## Work required
Report back every line in the data that includes the string "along".
┏━━
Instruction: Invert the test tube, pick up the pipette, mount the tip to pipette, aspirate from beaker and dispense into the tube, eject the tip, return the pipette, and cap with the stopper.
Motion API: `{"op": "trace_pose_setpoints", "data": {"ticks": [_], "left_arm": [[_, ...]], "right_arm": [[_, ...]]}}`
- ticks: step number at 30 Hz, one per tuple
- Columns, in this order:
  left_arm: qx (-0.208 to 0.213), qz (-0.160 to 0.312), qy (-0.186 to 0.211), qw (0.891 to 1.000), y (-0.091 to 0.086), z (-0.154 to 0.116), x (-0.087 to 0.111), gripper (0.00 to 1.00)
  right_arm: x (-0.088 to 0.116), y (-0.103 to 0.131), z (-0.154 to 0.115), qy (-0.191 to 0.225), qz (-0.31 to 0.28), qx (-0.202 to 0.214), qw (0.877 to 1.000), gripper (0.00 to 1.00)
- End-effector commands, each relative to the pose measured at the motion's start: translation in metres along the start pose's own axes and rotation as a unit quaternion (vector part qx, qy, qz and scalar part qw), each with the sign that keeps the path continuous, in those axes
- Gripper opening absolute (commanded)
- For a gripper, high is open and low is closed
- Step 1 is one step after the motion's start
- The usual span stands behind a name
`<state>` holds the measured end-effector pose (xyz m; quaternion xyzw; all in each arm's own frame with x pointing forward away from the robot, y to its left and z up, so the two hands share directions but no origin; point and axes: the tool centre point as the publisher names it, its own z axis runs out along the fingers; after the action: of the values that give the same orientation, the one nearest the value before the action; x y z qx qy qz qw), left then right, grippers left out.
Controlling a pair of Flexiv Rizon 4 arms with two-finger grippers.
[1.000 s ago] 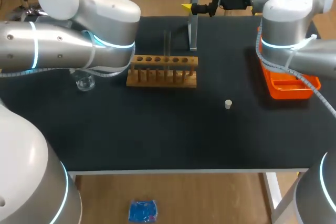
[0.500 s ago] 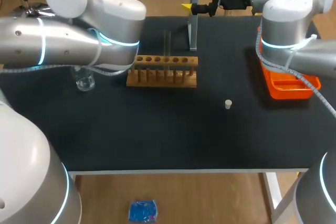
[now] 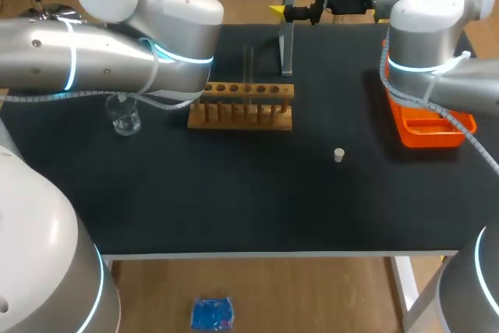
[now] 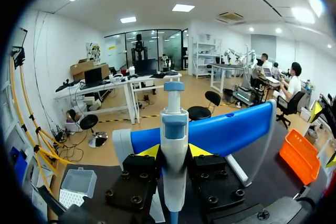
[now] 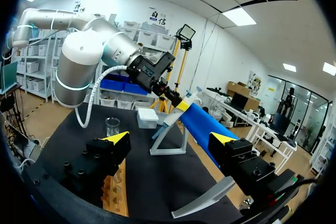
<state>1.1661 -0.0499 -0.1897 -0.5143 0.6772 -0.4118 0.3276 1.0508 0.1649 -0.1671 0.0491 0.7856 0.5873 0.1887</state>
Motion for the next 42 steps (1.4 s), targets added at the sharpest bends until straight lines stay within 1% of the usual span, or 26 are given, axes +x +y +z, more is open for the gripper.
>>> {"op": "trace_pose_setpoints", "data": {"ticks": [1, 21, 30, 31, 32, 33, 34, 35, 36, 37, 42], "left_arm": [[-0.008, -0.002, -0.006, 1.000, -0.003, 0.004, 0.002, 0.00], [-0.025, -0.013, -0.012, 1.000, 0.009, 0.012, 0.000, 0.00], [-0.026, -0.018, -0.004, 1.000, 0.012, 0.013, 0.004, 0.00], [-0.025, -0.018, -0.003, 1.000, 0.012, 0.013, 0.005, 0.09], [-0.025, -0.019, -0.002, 1.000, 0.013, 0.013, 0.006, 0.31], [-0.025, -0.019, -0.002, 1.000, 0.013, 0.012, 0.006, 0.44], [-0.025, -0.019, 0.000, 1.000, 0.013, 0.012, 0.007, 0.50], [-0.024, -0.020, 0.000, 1.000, 0.013, 0.012, 0.008, 0.75], [-0.024, -0.021, 0.001, 0.999, 0.014, 0.011, 0.008, 0.95], [-0.024, -0.021, 0.001, 0.999, 0.014, 0.011, 0.009, 1.00], [-0.020, -0.024, 0.001, 0.999, 0.014, 0.005, 0.010, 1.00]], "right_arm": [[0.000, 0.000, 0.000, 0.000, 0.000, 0.001, 1.000, 1.00], [0.000, 0.000, 0.000, 0.000, 0.000, 0.001, 1.000, 1.00], [0.000, 0.000, 0.000, 0.000, 0.000, 0.001, 1.000, 1.00], [0.000, 0.000, 0.000, 0.000, 0.000, 0.001, 1.000, 1.00], [0.000, 0.000, 0.000, 0.000, 0.000, 0.001, 1.000, 1.00], [0.000, 0.000, 0.000, 0.000, 0.000, 0.001, 1.000, 1.00], [0.000, 0.000, 0.000, 0.000, 0.000, 0.001, 1.000, 1.00], [0.000, 0.000, 0.000, 0.000, 0.000, 0.001, 1.000, 1.00], [0.000, 0.000, 0.000, 0.000, 0.000, 0.001, 1.000, 1.00], [0.000, 0.000, 0.000, 0.000, 0.000, 0.001, 1.000, 1.00], [0.000, 0.000, 0.000, 0.000, 0.000, 0.001, 1.000, 1.00]]}}
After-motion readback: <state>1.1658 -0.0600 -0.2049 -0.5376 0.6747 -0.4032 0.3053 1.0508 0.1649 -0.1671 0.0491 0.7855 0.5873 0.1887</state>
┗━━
## Answer below
- End-effector commands, each relative to the pose measured at the motion's start: translation in metres along the start pose's own axes and rotation as a unit quaternion (vector part qx, qy, qz and scalar part qw), each with the sign that keeps the path continuous, in those axes
`<state>` holds the measured end-effector pose (xyz m; quaternion xyzw; all in each arm's own frame with x pointing forward away from the robot, y to its left and z up, so the two hands share directions but no origin; point and axes: the tool centre point as the publisher names it, its own z axis runs out along the fingers; after the action: of the values that give the same orientation, the one nearest the value before the action; x y z qx qy qz qw), left then right, grippers left out.

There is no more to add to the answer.